■ **Data shown**

####################

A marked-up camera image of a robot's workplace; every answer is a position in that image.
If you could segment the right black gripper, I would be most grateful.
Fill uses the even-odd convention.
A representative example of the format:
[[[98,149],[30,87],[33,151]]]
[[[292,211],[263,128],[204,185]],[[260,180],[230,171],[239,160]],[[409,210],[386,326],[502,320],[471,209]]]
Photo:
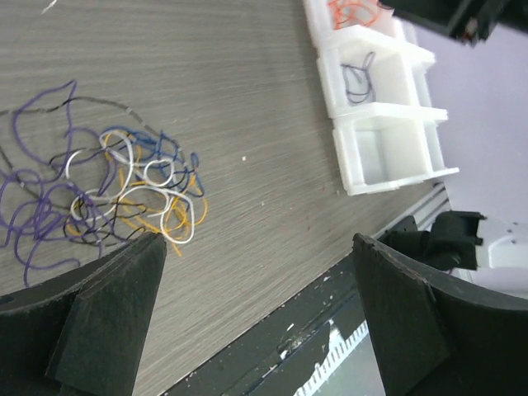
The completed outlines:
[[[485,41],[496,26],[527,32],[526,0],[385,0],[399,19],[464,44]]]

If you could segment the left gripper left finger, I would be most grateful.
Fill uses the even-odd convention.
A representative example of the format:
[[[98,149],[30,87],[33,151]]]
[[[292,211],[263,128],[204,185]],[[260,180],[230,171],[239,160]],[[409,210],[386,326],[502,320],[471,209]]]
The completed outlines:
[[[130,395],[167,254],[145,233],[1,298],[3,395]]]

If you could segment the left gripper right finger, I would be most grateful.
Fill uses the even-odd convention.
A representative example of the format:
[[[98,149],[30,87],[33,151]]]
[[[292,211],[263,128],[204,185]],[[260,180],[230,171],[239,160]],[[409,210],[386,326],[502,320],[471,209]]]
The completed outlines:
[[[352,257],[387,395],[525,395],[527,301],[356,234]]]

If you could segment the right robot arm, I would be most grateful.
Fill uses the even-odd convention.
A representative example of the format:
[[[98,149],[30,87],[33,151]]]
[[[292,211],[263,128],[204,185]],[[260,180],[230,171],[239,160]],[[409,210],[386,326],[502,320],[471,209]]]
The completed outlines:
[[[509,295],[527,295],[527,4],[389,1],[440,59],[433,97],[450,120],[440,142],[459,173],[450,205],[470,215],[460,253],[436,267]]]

####################

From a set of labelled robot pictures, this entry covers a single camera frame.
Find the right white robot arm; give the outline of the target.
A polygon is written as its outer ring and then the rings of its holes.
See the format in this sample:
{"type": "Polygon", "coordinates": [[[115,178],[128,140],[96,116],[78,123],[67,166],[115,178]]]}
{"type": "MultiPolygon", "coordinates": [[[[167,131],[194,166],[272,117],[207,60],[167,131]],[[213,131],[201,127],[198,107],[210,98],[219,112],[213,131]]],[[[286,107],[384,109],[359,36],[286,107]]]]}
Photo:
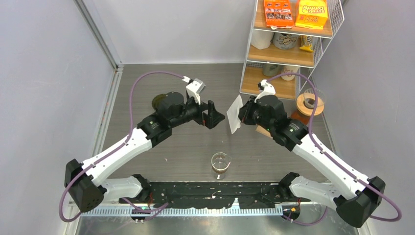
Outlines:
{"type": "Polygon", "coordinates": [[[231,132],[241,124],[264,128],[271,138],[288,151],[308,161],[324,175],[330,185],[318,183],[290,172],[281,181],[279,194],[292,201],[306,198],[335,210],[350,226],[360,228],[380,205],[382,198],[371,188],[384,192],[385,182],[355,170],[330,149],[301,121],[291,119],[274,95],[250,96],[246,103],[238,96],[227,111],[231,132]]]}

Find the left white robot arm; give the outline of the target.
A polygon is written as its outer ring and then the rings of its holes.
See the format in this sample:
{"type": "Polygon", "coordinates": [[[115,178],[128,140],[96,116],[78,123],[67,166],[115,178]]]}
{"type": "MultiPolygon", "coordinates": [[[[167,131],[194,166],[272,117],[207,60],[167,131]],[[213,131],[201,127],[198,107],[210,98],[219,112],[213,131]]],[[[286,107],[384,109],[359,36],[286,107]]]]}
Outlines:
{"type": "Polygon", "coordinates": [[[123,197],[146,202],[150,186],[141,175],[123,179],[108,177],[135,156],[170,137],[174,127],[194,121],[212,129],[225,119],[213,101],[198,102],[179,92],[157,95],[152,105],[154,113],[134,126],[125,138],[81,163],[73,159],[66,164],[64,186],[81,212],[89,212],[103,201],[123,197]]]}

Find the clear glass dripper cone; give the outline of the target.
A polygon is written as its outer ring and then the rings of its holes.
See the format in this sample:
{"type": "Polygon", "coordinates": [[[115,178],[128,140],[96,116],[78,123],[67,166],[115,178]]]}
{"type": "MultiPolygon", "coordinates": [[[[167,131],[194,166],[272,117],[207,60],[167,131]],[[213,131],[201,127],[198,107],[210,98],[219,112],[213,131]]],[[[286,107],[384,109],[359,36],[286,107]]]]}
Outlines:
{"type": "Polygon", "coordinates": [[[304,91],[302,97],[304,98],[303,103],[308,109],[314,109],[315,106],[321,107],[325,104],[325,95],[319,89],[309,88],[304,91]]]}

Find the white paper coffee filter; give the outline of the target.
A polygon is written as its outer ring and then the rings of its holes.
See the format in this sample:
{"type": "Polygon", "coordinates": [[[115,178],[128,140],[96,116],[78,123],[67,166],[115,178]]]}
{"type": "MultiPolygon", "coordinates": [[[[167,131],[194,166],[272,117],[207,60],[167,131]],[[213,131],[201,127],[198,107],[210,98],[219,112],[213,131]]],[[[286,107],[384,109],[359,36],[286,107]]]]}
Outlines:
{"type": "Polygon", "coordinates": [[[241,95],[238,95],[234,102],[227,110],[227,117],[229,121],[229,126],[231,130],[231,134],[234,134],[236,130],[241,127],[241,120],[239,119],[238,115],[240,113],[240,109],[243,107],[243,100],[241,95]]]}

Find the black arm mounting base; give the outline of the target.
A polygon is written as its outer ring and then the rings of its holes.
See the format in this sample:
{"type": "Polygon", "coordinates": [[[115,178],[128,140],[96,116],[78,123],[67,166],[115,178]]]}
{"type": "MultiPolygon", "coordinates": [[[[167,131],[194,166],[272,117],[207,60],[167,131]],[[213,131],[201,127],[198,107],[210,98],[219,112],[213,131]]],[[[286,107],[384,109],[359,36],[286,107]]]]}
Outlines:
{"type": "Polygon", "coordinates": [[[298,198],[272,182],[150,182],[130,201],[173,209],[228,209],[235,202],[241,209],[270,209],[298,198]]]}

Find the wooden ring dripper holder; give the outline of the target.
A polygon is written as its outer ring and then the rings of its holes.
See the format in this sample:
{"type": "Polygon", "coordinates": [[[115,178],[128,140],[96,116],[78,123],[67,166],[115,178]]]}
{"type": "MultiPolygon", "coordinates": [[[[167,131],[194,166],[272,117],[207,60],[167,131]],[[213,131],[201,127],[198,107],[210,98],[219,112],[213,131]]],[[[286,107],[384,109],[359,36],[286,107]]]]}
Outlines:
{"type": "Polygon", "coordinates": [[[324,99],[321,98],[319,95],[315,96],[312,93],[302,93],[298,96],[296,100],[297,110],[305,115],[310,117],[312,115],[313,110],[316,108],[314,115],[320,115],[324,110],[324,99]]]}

####################

■ **Required work**
What lines in the data above contain the word "gripper"? Copy them all.

■ **Answer to the problem**
If you could segment the right black gripper, I would be most grateful.
If you could segment the left gripper left finger, I would be most grateful.
If you could segment the left gripper right finger, I would be most grateful.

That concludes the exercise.